Dopo il debutto abbiamo contattato Marta, per chiederle di raccontarci la sua storia. Ne è nata quest’intervista che proponiamo di seguito.

Partiamo da te: sei nata e cresciuta a Lurago, vivi ancora nel tuo paese di origine o ti sei spostata per lavoro?
Abito tutt’oggi a Lurago d’Erba, con mio marito e i miei amatissimi gatti norvegesi. Ne ho quattro!

Come ti è nata la passione per il canto e la recitazione: figlia d’arte o talento innato?
La passione per il canto è nata tardi, quella della musica, al contrario, molto presto.
Non provengo da una famiglia di musicisti, anzi: il responsabile della mia educazione musicale è stato un vecchio e dimenticato pianoforte verticale, in casa dei nonni materni, che aveva attratto la mia curiosità fin da piccolissima. Intorno ai 7 anni, ho intrapreso privatamente lo studio del pianoforte, proseguito fino agli ultimi anni del liceo, senza però nessun tentativo di ammissione al Conservatorio.

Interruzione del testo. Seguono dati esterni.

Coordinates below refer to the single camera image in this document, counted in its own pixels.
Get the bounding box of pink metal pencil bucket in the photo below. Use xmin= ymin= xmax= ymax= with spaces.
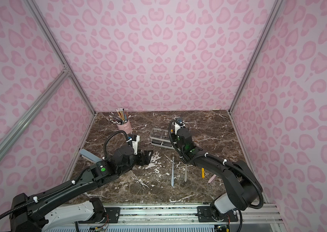
xmin=117 ymin=121 xmax=132 ymax=134

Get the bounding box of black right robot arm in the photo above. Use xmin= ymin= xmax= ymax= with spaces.
xmin=168 ymin=117 xmax=264 ymax=220

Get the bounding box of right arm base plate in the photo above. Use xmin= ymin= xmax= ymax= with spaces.
xmin=196 ymin=206 xmax=239 ymax=223

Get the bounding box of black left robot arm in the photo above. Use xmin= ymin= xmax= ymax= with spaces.
xmin=0 ymin=131 xmax=153 ymax=232

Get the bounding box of cream toothbrush holder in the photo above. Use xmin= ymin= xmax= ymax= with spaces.
xmin=149 ymin=128 xmax=174 ymax=150

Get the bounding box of aluminium front rail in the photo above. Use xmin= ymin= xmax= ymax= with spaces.
xmin=46 ymin=203 xmax=287 ymax=232

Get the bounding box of bundle of coloured pencils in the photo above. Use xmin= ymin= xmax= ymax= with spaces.
xmin=109 ymin=108 xmax=129 ymax=125

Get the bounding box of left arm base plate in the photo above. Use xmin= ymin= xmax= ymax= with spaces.
xmin=85 ymin=207 xmax=121 ymax=224

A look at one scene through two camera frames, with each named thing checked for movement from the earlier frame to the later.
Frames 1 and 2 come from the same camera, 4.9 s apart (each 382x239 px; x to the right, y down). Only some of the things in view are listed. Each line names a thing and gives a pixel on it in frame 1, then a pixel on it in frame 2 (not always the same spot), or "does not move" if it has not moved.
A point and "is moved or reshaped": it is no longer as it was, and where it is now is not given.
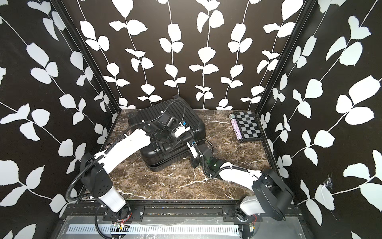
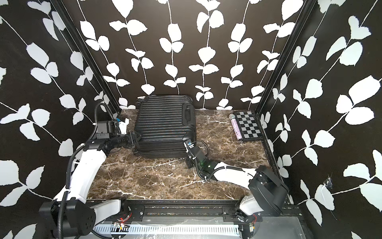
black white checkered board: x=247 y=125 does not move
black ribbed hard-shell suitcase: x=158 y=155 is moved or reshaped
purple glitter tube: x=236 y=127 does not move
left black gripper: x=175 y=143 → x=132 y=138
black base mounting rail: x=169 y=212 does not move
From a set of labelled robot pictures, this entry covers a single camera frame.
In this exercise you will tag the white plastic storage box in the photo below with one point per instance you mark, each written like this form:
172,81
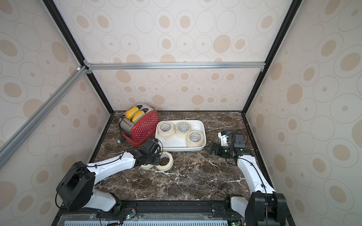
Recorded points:
176,144

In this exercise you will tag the masking tape roll one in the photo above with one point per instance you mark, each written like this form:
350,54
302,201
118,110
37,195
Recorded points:
166,130

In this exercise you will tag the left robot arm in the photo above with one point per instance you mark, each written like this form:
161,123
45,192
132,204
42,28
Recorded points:
77,191

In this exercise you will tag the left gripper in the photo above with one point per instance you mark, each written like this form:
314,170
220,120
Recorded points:
157,162

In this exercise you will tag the yellow toast slice left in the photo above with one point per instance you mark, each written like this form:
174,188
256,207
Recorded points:
132,112

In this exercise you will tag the horizontal aluminium frame bar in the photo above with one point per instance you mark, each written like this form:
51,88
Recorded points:
166,66

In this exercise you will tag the yellow toast slice right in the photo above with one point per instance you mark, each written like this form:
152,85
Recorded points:
138,116

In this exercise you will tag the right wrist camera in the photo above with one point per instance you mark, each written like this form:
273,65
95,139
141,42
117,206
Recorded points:
224,136

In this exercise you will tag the masking tape roll two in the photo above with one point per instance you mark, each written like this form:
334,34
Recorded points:
182,129

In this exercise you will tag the red polka-dot toaster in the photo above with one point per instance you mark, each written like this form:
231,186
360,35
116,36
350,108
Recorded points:
137,133

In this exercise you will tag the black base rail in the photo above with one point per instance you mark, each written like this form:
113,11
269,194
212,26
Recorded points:
155,213

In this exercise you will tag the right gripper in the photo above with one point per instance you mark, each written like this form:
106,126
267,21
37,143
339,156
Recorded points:
216,149

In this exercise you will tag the masking tape roll four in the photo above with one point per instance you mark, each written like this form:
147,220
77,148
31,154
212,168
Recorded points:
194,139

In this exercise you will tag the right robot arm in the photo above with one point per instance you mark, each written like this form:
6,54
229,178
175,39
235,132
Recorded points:
265,207

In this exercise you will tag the masking tape roll three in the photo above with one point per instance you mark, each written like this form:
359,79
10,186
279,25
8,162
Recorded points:
169,165

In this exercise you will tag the diagonal aluminium frame bar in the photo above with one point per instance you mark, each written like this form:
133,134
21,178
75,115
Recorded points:
16,141

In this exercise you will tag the yellow toast slice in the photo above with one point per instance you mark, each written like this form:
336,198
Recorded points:
132,112
138,116

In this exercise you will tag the masking tape roll five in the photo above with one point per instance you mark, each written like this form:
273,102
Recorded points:
148,166

E come hai scoperto il canto?
Fu l’esperienza nel coro parrocchiale a farmi scoprire il mondo della voce: avevo appena iniziato l’Università (sono laureata in Lettere Moderne) e, su suggerimento dell’allora direttore del coro, Luigi Pozzi, cui sarò sempre grata per questa fortunata intuizione, decisi di prendere le mie prime lezioni di canto. Fino ad allora, non avevo alcuna idea di cosa significasse precisamente studiare canto! La consapevolezza della fisiologia vocale arrivò solo in un secondo momento: tra vicissitudini alterne, a poco a poco cominciai a decodificare meccanismi che attivavo inconsapevolmente, grazie ad una natura favorevole. Un processo di maturazione e di lavoro su di sé che dura ancora oggi e che, credo, non si esaurirà mai del tutto.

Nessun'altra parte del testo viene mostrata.